3

http://testing:50070/webhdfs/v1/Test/asaw4zds_ssdf4_ht35-9a1a-4a7b-9n.jpg?op=OPEN

I am fetching the above image through hadoop using webhdfs i want to cache this image in browser how to do that is there any kind of mechanism to cache images coming from hadoop and how to hide the port number in this url

tina
  • 312
  • 1
  • 4
  • 18
  • 1
    You can set your web server to redirect `http://testing/webhdfs/v1/Test/asaw4zds_ssdf4_ht35-9a1a-4a7b-9n.jpg?op=OPEN` to `http://testing:50070/webhdfs/v1/Test/asaw4zds_ssdf4_ht35-9a1a-4a7b-9n.jpg?op=OPEN`. And usually the web server supports to set the expired time. – zsxwing Aug 31 '13 at 12:57
  • this data is dynamic that is the image name and testing changes for example it can be like given below for another image http://testingTwo.com/webhdfs/v1/Test/anotherImagetwo.jpg?op=OPEN and i have given img src so its called directly from hadoop not from server – tina Aug 31 '13 at 19:20
  • I suggest you not to expose the hadoop web interface directly. It uses a simple Jetty server which is not optimized. Use nutch or apache httpd and set reverse proxy to access hadoop web interface. – zsxwing Sep 01 '13 at 07:23
  • but we cannot access files from hadoop without webhdfs – tina Sep 03 '13 at 11:56

2 Answers2

2

I'm not familiar with webhdfs but if it does not support caching, you have to put a caching layer between client and webhdfs server.

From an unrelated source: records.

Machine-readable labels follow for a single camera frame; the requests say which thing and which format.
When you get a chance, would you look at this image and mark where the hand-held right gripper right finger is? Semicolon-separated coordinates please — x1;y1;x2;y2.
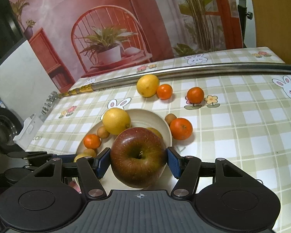
167;147;248;199

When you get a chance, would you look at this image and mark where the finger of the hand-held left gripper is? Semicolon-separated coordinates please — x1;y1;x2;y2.
8;151;48;159
25;155;77;170

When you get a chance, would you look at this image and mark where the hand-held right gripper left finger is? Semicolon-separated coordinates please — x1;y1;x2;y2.
31;148;111;199

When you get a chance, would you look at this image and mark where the small brown longan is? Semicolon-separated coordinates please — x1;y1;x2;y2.
83;148;97;158
165;114;177;126
97;126;110;139

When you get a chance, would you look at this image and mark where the small orange tangerine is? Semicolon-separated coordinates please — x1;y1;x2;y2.
187;87;204;103
170;118;193;140
157;84;173;100
84;134;102;150

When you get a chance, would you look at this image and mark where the dark red apple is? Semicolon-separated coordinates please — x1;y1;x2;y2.
110;127;168;188

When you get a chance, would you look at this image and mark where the yellow round citrus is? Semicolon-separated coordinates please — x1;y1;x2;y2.
145;127;163;139

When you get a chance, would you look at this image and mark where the large yellow lemon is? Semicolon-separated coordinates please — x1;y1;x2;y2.
102;108;131;136

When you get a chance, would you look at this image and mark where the white round plate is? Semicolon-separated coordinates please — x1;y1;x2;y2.
75;109;173;191

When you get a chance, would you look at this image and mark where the white plastic box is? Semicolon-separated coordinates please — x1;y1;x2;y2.
13;114;43;148

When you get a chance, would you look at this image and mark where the black round appliance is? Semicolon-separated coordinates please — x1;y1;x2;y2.
0;108;23;146

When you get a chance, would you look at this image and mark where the clear plastic clip strip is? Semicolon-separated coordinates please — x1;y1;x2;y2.
40;91;60;122

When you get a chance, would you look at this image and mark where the green checkered rabbit tablecloth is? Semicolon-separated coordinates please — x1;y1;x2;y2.
27;46;291;233

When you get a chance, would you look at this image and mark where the silver metal pole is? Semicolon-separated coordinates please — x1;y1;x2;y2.
58;63;291;99

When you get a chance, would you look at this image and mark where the black metal stand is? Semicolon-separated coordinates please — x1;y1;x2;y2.
236;0;254;48

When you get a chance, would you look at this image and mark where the brown wooden board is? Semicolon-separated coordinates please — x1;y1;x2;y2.
246;0;291;66

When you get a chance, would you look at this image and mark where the wall poster with red chair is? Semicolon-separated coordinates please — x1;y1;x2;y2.
2;0;244;94

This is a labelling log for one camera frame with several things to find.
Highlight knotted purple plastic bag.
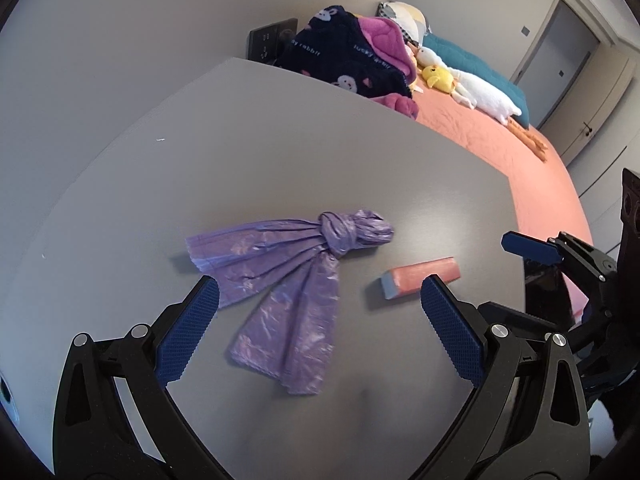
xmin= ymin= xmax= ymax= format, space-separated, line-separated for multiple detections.
xmin=185 ymin=207 xmax=396 ymax=397

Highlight bed with orange sheet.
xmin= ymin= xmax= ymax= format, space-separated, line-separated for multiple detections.
xmin=412 ymin=80 xmax=596 ymax=321

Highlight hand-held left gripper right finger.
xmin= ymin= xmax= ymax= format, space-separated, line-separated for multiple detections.
xmin=407 ymin=275 xmax=593 ymax=480

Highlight pink rectangular block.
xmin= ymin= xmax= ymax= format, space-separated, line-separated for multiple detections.
xmin=377 ymin=256 xmax=462 ymax=302

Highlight white wardrobe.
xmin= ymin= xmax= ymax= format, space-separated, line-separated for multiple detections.
xmin=537 ymin=52 xmax=640 ymax=196

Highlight navy rabbit print pajamas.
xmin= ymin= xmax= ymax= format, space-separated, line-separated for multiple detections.
xmin=275 ymin=5 xmax=421 ymax=120

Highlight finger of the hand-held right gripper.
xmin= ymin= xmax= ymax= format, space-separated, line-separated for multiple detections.
xmin=501 ymin=231 xmax=619 ymax=283

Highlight white goose plush toy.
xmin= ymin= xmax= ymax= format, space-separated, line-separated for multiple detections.
xmin=407 ymin=46 xmax=550 ymax=162

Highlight teal pillow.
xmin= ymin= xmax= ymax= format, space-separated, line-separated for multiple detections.
xmin=422 ymin=32 xmax=531 ymax=128

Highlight grey room door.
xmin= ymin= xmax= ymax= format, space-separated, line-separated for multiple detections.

Well, the thing you need is called reverse proxy with enabled caching capability. There is several options how to do it, but you should go with Apache mod_cache or Nginx reverse proxy caching and you will be just fine.

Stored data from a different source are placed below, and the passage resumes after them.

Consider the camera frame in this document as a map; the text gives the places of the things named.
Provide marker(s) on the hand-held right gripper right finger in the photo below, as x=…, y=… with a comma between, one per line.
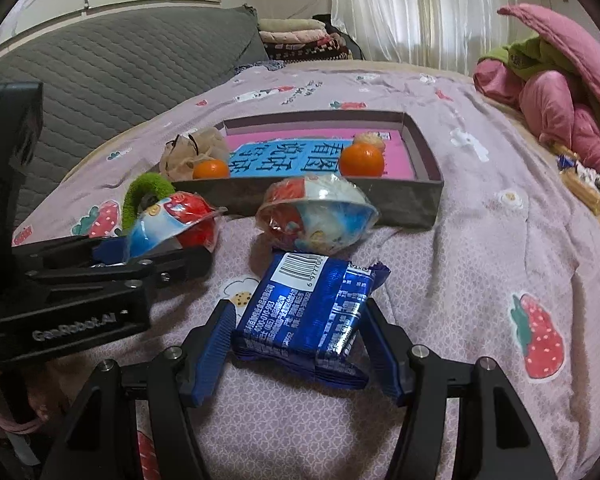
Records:
x=386, y=357

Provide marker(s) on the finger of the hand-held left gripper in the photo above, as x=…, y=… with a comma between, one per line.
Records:
x=180, y=265
x=70, y=252

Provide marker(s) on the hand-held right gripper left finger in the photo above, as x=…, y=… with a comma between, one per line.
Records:
x=207, y=355

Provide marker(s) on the red and blue toy egg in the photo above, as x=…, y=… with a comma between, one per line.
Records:
x=180, y=215
x=310, y=220

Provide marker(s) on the blue snack packet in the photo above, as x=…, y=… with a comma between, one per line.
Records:
x=305, y=320

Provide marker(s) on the grey cardboard box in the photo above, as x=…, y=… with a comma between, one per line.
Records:
x=330, y=205

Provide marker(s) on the walnut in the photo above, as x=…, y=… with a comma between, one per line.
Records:
x=371, y=139

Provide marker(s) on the small orange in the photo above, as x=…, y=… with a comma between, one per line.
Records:
x=211, y=170

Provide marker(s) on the pink strawberry printed blanket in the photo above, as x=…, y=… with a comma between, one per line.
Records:
x=480, y=270

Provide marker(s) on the pink and blue book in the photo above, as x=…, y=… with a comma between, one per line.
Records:
x=290, y=155

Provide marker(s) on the grey quilted sofa cover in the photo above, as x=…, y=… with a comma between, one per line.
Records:
x=105, y=70

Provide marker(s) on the large orange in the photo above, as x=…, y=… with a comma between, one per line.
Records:
x=361, y=160

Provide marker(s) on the dark blue patterned cloth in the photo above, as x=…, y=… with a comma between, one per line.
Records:
x=260, y=66

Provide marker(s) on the folded dark patterned blanket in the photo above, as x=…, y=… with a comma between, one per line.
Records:
x=305, y=52

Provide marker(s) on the folded pink blanket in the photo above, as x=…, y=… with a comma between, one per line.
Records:
x=295, y=36

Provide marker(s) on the tan biscuit packet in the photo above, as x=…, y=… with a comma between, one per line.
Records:
x=582, y=190

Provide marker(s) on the folded beige blanket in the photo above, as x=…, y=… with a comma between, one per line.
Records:
x=290, y=25

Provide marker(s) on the blue candy wrapper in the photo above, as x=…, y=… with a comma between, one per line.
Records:
x=566, y=161

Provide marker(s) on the pink duvet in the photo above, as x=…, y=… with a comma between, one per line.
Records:
x=550, y=100

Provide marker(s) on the white sheer curtain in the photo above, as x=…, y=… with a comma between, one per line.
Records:
x=420, y=10

So, if you want to hide port from url you have to start webserver/proxy on port 80. Then just make proxy alias on /proxy context and set request redirect to http://testing:50070/webhdfs. Enable caching. And finally you can request your webhdfs via caching proxy on url http://testing/proxy/v1/Test/asaw4zds_ssdf4_ht35-9a1a-4a7b-9n.jpg?op=OPEN

The communication will look like:

Client 1:00PM <> Proxy (no cache) <> Webhdfs (asaw4zds_ssdf4_ht35-9a1a-4a7b-9n.jpg)
Client 2:00PM <> Proxy (asaw4zds_ssdf4_ht35-9a1a-4a7b-9n.jpg) expires in 1h
Client 2:45PM <> Proxy (asaw4zds_ssdf4_ht35-9a1a-4a7b-9n.jpg) expires in 15min
Client 4:00PM <> Proxy (asaw4zds_ssdf4_ht35-9a1a-4a7b-9n.jpg) expired!! <> Webhdfs (asaw4zds_ssdf4_ht35-9a1a-4a7b-9n.jpg)

I didn't provide any examples, but you can find many for Apache or Nginx. You choose.

Milan Baran
  • 4,133
  • 2
  • 32
  • 49
2

I know this is a late response but Apache Knox is the REST API gateway for Hadoop access. One of its specific goals is to hide the internal topology information from consumers. Apache Knox

lmccay
  • 396
  • 1
  • 9